Vol. 10, No. 5 Week of January 30, 2005

Kitimat LNG receiving terminal on B.C. coast gets initial financing

A private holding company, backed by Canadian, U.S. and European investors, has successfully completed an initial round of financing in its bid to open a C$500 million LNG receiving terminal on the British Columbia coast by late 2008.

Galveston LNG has locked up a C$50 million equity and credit facility which allows the project to continue its environmental assessment process, along with the engineering, procurement and construction contract phase, company President Alfred Sorenson told a Calgary LNG conference Jan. 24.

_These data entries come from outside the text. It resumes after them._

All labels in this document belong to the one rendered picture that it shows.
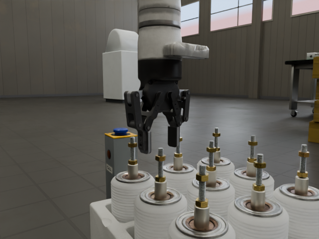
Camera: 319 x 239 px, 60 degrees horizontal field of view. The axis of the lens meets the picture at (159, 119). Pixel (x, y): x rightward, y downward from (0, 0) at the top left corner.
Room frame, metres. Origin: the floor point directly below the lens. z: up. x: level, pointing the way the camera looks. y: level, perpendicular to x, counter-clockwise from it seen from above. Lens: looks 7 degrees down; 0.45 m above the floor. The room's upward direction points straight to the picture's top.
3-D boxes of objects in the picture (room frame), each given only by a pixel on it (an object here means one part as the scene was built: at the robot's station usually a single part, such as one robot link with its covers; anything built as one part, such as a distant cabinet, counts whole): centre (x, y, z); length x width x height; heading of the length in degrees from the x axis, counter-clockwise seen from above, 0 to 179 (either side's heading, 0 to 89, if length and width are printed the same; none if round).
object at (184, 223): (0.38, -0.06, 0.25); 0.08 x 0.08 x 0.01
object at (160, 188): (0.48, 0.00, 0.26); 0.02 x 0.02 x 0.03
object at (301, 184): (0.49, -0.26, 0.26); 0.02 x 0.02 x 0.03
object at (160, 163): (0.48, 0.00, 0.30); 0.01 x 0.01 x 0.08
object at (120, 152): (0.75, 0.11, 0.16); 0.07 x 0.07 x 0.31; 30
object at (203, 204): (0.38, -0.06, 0.29); 0.02 x 0.02 x 0.01; 13
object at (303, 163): (0.49, -0.26, 0.30); 0.01 x 0.01 x 0.08
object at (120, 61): (6.82, 0.87, 0.85); 0.83 x 0.74 x 1.70; 41
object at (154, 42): (0.46, -0.01, 0.52); 0.11 x 0.09 x 0.06; 44
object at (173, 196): (0.48, 0.00, 0.25); 0.08 x 0.08 x 0.01

He said the environmental process was started last September and will take 12 to 18 months, while front-end engineering and design is due to start within 12 months and last until about August 2006.

The terminal is planned for the all-season deepwater port at Kitimat, which has 10 miles of usable waterfront and can handle ships of 325,000 dead weight tons.

Sorenson is confident the Pacific Coast Terminal project will avoid the NIMBY opposition that has derailed projects in eastern Canada and the United States, noting the local residents and the British Columbia government support the plan, while a fast-track program will pull the Canadian government along.

The plans call for 610 million cubic feet per day of send-out capacity at the regasification facility.

The terminal will likely have room for 1.6 billion cubic feet per day of supply, with trunk line access to 11.5 billion cubic feet per day of market: 3 billion to Alberta and British Columbia, 2.5 billion to the Pacific Northwest and 6 billion to California. Two tanks with 6.8 billion cubic feet of storage are being worked into the design.

Sorenson said shipping distances bolster the economics, with Australia 15 days away by ship, Sakhalin Island 7.5 days and Alaska two days. Company officials have previously indicated they hope to acquire LNG from Indonesia, Malaysian and Australia.

Terminal also planned at Prince Rupert

Galveston faces competition from WestPac Terminals, which has plans for a receiving terminal at Prince Rupert, about 60 miles from Kitimat.

It entered into a 30-year lease in December with the Prince Rupert Port Authority, gaining exclusive rights to 250 acres of industrial land on Ridley Island for the terminal.

WestPac, with Moneta Capital as a partner, has talked about a C$200 million project to handle 300 million cubic feet per day of gas, importing LNG from the Pacific Rim for sale to major North American markets, starting in 2009.

Thomas Valentine, head of the LNG group at the Calgary law firm of Macleod Dixon, told the conference that Canada has an edge over the United States because its extensive coastline limits the impact of LNG regasification plants on communities, reducing the chances of opposition.

He said Canada also has a streamlined, highly developed regulatory system that gives communities a chance to get involved before misconceptions are developed.

Valentine said the residents of Kitimat, faced with the loss of traditional industries, are eager to take advantage of new economic opportunities.